» PROVIDED MATERIAL
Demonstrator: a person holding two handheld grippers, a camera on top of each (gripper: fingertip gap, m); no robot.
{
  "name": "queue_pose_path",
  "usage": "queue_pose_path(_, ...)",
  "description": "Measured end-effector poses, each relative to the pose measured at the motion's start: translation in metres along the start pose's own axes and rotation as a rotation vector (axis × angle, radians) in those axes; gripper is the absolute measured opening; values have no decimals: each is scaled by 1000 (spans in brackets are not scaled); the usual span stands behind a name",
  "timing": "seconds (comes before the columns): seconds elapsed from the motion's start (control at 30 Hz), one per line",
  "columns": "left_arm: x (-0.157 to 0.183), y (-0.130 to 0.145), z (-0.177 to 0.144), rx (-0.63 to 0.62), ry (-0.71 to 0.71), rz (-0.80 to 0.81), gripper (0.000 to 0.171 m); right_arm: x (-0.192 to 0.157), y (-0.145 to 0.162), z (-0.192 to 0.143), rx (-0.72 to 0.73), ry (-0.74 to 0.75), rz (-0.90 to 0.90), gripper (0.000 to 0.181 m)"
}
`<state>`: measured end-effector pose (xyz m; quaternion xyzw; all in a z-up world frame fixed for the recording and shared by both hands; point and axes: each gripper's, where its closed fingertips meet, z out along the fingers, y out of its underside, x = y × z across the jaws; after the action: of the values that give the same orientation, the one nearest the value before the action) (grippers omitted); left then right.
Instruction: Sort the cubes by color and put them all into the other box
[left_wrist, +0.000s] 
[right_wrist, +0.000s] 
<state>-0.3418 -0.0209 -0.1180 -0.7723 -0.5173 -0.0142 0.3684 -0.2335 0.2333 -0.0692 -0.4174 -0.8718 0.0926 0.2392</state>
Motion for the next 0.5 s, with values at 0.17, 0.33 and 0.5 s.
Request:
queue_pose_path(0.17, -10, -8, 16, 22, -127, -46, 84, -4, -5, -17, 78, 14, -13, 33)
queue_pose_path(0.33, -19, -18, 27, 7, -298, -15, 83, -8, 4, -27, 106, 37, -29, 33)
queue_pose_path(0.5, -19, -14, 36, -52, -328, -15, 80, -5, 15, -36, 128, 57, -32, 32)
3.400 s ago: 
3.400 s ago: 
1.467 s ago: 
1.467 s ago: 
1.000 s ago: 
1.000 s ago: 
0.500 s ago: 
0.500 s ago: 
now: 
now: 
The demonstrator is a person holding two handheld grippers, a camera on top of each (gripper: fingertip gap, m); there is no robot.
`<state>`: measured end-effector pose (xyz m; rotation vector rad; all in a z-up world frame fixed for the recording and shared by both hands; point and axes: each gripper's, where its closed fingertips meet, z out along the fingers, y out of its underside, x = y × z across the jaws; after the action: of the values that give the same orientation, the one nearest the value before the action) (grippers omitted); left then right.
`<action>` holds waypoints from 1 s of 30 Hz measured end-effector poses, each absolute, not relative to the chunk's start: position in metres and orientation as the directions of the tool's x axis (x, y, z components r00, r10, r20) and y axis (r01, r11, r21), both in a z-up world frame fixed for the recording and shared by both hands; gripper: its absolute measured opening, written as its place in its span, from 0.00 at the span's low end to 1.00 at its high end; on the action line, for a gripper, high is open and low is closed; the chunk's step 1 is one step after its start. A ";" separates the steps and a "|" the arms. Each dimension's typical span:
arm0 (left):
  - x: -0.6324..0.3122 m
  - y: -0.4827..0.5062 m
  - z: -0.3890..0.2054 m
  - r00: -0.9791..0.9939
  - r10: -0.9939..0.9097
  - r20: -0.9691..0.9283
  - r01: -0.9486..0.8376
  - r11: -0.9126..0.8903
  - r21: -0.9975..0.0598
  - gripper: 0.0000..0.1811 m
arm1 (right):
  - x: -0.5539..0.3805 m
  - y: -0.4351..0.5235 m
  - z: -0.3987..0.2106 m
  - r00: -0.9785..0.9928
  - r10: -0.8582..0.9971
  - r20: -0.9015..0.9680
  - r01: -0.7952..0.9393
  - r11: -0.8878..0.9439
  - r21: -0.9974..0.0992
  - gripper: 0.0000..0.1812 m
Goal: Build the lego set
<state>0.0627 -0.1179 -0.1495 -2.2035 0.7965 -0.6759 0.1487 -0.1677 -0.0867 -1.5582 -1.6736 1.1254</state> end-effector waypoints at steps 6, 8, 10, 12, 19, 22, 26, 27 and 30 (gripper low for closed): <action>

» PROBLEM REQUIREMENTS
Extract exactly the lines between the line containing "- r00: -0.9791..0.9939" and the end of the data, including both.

» EXERCISE SOLUTION
  - r00: -0.9791..0.9939
  - r10: -0.9939..0.9097
  - r20: -0.9691..0.9283
  - r01: -0.9486..0.8376
  - r11: -0.9126..0.8903
  - r21: -0.9975..0.0598
  - gripper: 0.0000..0.1811 m
arm1 (right):
  - x: -0.5539..0.3805 m
  - y: -0.4351..0.5235 m
  - z: -0.3987..0.2106 m
  - r00: -0.9785..0.9928
  - r10: -0.8582..0.9971
  - r20: -0.9015..0.9680
  - r01: -0.7952..0.9393
  - r11: -0.8878..0.9439
  - r21: -0.9974..0.0992
  - gripper: 0.0000..0.1812 m
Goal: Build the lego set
<state>0.0627 -0.1179 -0.1495 -2.2035 0.7965 -0.6759 0.1487 -0.1677 -0.0867 -1.5582 -1.6736 1.1254</state> end-effector waypoints at steps 6, 8, 10, 12, 19, 22, 26, 27 and 30 (gripper low for closed): <action>

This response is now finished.